------ Supplied information ------
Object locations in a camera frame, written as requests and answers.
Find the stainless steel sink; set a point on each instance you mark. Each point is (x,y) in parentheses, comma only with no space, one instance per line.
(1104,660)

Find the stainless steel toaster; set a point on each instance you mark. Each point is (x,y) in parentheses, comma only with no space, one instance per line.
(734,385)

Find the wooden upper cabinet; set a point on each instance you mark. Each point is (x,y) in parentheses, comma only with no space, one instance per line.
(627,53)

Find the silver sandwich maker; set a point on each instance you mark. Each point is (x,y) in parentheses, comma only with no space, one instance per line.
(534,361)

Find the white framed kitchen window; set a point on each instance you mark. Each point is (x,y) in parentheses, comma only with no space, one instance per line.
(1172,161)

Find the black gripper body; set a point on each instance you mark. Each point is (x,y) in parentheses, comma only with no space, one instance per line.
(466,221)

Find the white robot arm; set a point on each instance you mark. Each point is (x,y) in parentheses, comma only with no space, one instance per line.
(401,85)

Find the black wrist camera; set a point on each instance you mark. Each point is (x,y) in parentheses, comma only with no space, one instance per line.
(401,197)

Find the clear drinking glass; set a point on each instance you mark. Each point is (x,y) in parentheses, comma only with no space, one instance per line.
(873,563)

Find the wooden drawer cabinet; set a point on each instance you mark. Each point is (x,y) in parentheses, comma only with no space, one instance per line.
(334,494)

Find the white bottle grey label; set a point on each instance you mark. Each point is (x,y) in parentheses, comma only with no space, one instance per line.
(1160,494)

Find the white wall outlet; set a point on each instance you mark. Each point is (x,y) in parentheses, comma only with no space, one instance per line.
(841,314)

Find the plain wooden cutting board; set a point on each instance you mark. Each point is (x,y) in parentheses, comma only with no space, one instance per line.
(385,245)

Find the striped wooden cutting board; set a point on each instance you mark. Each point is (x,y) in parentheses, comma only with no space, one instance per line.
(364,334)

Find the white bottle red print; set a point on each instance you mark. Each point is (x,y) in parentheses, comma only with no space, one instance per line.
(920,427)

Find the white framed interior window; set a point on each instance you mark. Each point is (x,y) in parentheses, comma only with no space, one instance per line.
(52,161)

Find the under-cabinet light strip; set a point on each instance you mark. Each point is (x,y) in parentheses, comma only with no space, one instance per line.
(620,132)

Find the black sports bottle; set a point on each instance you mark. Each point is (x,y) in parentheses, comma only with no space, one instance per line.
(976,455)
------
■ Instructions to follow
With no words changed, transcribe the records above.

■ Answer to this task
Object locations in a camera frame, written as requests and answers.
Find the stainless steel sink; set a point on each instance you mark. Each point is (x,y) in parentheses, comma only with no space, one instance per line.
(1104,660)

Find the stainless steel toaster; set a point on each instance you mark. Each point is (x,y) in parentheses, comma only with no space, one instance per line.
(734,385)

Find the wooden upper cabinet; set a point on each instance you mark. Each point is (x,y) in parentheses, comma only with no space, one instance per line.
(627,53)

Find the silver sandwich maker; set a point on each instance you mark. Each point is (x,y) in parentheses, comma only with no space, one instance per line.
(534,361)

Find the white framed kitchen window; set a point on each instance you mark. Each point is (x,y) in parentheses, comma only with no space, one instance per line.
(1172,161)

Find the black gripper body; set a point on each instance you mark. Each point is (x,y) in parentheses, comma only with no space, one instance per line.
(466,221)

Find the white robot arm; set a point on each instance you mark. Each point is (x,y) in parentheses, comma only with no space, one instance per line.
(401,85)

Find the black wrist camera; set a point on each instance you mark. Each point is (x,y) in parentheses, comma only with no space, one instance per line.
(401,197)

Find the clear drinking glass; set a point on each instance you mark. Each point is (x,y) in parentheses, comma only with no space, one instance per line.
(873,563)

Find the wooden drawer cabinet; set a point on each instance you mark. Each point is (x,y) in parentheses, comma only with no space, one instance per line.
(334,494)

Find the white bottle grey label; set a point on each instance you mark. Each point is (x,y) in parentheses, comma only with no space, one instance per line.
(1160,494)

Find the white wall outlet; set a point on each instance you mark. Each point is (x,y) in parentheses, comma only with no space, one instance per line.
(841,314)

Find the plain wooden cutting board; set a point on each instance you mark. Each point is (x,y) in parentheses, comma only with no space, one instance per line.
(385,245)

Find the striped wooden cutting board; set a point on each instance you mark. Each point is (x,y) in parentheses, comma only with no space, one instance per line.
(364,334)

Find the white bottle red print; set a point on each instance you mark. Each point is (x,y) in parentheses, comma only with no space, one instance per line.
(920,427)

Find the white framed interior window; set a point on each instance you mark. Each point is (x,y) in parentheses, comma only with no space, one instance per line.
(52,161)

Find the under-cabinet light strip; set a point on each instance you mark. Each point is (x,y) in parentheses, comma only with no space, one instance per line.
(620,132)

Find the black sports bottle; set a point on each instance you mark. Each point is (x,y) in parentheses, comma only with no space, one instance per line.
(976,455)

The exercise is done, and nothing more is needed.